September 03, 2019

6 Secrets for Making Better Mead

Mead wears many faces. Almost all of them can be slotted into two categories: sweet mead or dry. Though mead is often thought of as a sweet drink, everyone has their own preference. Sweet mead has the wonderful honey sweetness many drinkers are looking for, while dry mead showcases the other ingredients in their purest form.

Hitting your desired sweetness takes both skill and practice, but there are several things you should understand to help you get there. Check them out below.

1. Mead is not wine.

Though mead is similar to wine in many ways, it differs greatly when it comes to the starting and finishing gravities. Wine is usually limited by the sugar that the grapes can provide, which keeps most wine in the 1.080-1.110 range, or about 12-15% alcohol by volume.

Most wine yeast can handle this alcohol content range without trouble, and usually will ferment the wine dry, meaning no or very little sugar remaining. On a hydrometer this is somewhere in the range of 0.994-1.000 or so.

2. Know your yeast.

Your yeast has a big job ahead of it.

Honey is so concentrated that you can make your starting gravity whatever you'd like. You could easily start at 1.140, for example. If a mead of this sugar content were to ferment dry, it would be over 19% alcohol. Most wine yeasts, however, cannot withstand this level of alcohol and will stop fermenting before all the sugars are gone. That means that some sugars will be left over, which will make the mead sweet or semi-sweet.
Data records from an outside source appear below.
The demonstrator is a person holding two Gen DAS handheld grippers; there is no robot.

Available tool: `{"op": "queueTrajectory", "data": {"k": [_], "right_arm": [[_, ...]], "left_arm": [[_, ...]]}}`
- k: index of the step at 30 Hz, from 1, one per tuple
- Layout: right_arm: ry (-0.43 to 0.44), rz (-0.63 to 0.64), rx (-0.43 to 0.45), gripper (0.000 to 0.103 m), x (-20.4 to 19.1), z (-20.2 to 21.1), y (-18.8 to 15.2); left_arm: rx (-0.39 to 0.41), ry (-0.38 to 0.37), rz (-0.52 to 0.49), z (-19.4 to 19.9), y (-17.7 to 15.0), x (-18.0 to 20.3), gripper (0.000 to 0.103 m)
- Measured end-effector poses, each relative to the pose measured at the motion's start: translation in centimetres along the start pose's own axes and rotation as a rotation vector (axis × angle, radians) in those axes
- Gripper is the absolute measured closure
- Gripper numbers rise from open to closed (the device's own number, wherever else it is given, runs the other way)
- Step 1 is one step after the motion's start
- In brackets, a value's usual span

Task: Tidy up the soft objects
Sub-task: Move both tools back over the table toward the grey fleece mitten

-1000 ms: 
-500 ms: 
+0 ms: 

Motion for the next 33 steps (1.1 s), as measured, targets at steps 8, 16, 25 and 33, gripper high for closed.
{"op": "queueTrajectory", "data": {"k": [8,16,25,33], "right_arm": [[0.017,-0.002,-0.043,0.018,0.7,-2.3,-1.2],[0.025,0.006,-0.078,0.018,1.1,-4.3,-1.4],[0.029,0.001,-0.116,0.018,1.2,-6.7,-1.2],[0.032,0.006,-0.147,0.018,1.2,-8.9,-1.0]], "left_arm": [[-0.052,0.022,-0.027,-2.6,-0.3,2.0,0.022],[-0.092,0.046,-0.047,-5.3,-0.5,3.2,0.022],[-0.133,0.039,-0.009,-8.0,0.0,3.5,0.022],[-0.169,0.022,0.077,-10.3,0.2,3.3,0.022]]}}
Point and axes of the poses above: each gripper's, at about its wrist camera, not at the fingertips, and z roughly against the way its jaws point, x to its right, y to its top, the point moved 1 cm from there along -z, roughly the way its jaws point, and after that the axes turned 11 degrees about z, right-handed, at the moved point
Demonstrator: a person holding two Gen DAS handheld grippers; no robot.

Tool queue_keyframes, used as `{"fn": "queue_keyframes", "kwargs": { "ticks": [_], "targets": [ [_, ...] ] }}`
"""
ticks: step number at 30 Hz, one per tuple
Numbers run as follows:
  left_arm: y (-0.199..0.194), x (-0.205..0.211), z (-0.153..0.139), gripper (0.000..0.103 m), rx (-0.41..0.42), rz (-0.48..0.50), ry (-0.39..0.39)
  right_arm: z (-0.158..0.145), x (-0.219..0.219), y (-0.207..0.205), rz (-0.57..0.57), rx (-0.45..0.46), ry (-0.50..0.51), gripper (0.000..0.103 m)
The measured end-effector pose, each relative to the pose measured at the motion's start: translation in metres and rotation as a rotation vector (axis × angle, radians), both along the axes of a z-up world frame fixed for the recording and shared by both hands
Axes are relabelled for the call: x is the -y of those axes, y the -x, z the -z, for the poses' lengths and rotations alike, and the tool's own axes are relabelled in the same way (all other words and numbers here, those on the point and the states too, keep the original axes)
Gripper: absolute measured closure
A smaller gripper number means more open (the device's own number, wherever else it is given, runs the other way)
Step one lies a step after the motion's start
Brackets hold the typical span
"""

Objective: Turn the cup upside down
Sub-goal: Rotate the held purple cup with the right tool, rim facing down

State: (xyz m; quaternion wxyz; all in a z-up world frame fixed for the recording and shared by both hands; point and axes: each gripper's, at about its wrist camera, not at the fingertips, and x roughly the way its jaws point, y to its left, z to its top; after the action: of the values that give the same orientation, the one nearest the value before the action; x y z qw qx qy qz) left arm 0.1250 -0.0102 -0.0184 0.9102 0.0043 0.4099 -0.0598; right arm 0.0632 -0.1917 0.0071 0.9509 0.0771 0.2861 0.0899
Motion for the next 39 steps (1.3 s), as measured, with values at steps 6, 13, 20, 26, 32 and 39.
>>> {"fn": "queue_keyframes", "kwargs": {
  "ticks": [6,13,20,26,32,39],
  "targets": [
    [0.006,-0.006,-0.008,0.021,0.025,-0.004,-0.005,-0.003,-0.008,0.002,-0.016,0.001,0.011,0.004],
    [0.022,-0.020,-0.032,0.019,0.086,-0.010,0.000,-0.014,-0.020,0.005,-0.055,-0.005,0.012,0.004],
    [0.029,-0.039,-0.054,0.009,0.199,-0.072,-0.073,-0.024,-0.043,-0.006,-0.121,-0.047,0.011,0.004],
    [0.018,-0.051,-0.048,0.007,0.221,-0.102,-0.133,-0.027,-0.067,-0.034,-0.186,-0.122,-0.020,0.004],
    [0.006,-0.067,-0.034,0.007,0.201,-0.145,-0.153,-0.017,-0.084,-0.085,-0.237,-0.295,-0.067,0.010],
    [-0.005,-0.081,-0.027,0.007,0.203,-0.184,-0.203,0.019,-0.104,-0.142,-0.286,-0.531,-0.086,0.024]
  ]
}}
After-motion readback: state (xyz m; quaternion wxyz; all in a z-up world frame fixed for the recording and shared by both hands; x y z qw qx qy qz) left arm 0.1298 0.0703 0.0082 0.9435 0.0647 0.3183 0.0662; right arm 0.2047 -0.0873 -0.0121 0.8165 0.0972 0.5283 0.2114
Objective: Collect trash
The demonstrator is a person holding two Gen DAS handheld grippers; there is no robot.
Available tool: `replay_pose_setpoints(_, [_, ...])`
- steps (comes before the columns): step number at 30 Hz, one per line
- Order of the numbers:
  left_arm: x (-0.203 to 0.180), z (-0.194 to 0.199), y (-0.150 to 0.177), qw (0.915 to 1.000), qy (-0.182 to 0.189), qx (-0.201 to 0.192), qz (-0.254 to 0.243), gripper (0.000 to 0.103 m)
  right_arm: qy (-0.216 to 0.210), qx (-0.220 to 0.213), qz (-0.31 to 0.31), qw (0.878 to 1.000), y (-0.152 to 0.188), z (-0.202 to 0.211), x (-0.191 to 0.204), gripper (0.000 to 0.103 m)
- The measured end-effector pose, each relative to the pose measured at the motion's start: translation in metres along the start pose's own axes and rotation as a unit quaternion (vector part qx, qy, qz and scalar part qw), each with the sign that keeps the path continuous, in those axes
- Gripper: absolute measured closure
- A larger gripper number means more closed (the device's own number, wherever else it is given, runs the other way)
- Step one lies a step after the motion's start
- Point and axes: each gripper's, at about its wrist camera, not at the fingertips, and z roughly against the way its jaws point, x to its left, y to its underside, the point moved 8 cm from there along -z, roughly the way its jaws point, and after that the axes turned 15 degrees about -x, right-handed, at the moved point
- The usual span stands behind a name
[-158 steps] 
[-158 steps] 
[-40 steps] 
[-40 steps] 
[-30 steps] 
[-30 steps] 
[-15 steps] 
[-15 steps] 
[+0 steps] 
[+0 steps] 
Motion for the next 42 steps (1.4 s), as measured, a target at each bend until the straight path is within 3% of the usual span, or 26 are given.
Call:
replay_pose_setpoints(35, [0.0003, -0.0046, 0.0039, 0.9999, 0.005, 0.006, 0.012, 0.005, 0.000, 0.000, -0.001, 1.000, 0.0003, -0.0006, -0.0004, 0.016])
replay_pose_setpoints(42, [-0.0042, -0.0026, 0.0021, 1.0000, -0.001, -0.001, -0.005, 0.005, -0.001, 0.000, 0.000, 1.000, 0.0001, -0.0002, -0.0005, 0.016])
By paying attention to your yeast strain's alcohol tolerance level, you can select a strain and starting gravity that give you the desired level of sweetness remaining. The Lalvin 71B-1122 Narbonne strain is an excellent one for making sweet meads in this fashion, as it has a relatively low alcohol tolerance and makes a mead that is usually ready to drink relatively quickly.

3. Nutrients make life 100x easier.

As previously outlined, yeast health is essential. Mead is made from honey, which is pure sugar. In other words, the yeast face a brick wall. To help your yeast along, it helps to introduce nutrients throughout the fermentation - also known as staggered nutrient additions. Use Go-Ferm & Fermaid K to rehydrate your yeast and give it the boost it needs.

4. Do you need potassium sorbate?

Mead has a finicky way of kicking fermentation back into gear just when you think it's over. If you want to add extra sugar to the finished product in order to increase sweetness, chances are your yeast will come back to life. They'll eat up the sugars, and you won't get the top-off of sweetness that you want. 

One way to avoid this outcome is to use potassium sorbate, a chemical that prohibits further fermentation. While potassium sorbate cannot stop a fermentation that is in progress, if you have a completed fermentation, it allows you to add additional sugars to mead without the yeast starting up again.

If planning to use potassium sorbate, it is a good idea to use potassium metabisulfite from the beginning of the brewing process, too. Sulfite will prevent malolactic bacteria from getting in your mead, and the combination of potassium sorbate and malolactic bacteria can produce some unwanted, "geranium" like off-flavors.

5. Always, always age.

You should still age the mead after sweetening to make sure that all fermentation has stopped (and check to see if the gravity remains constant). It will also give your mead more depth and maturity of flavor.

6. Taste-test & adjust as needed.

Sweet meads can be anywhere up to about 1.040 in finishing gravity. Very sweet and strong meads are sometimes called "sack" mead. The sweetness is usually balanced by the alcohol content as well as the acidity. If you wind up with a mead that is too sweet adding some acid can help balance it out. Our acid blend is a good option.

If you are back-sweetening (adding sugar/honey to a completed fermentation, as in the potassium sorbate example), you can add honey to taste by adding it in small increments and taking samples.

Bonus: Try out carbonation.

If you are trying to make carbonated sweet mead, forced carbonation with CO2 is the only way to go. Priming sugar won't work, as the yeast cannot consume the remaining sugars. But a kegging system and a co2 tank works quite well, however, and is the easiest way to reliably carbonate any mead.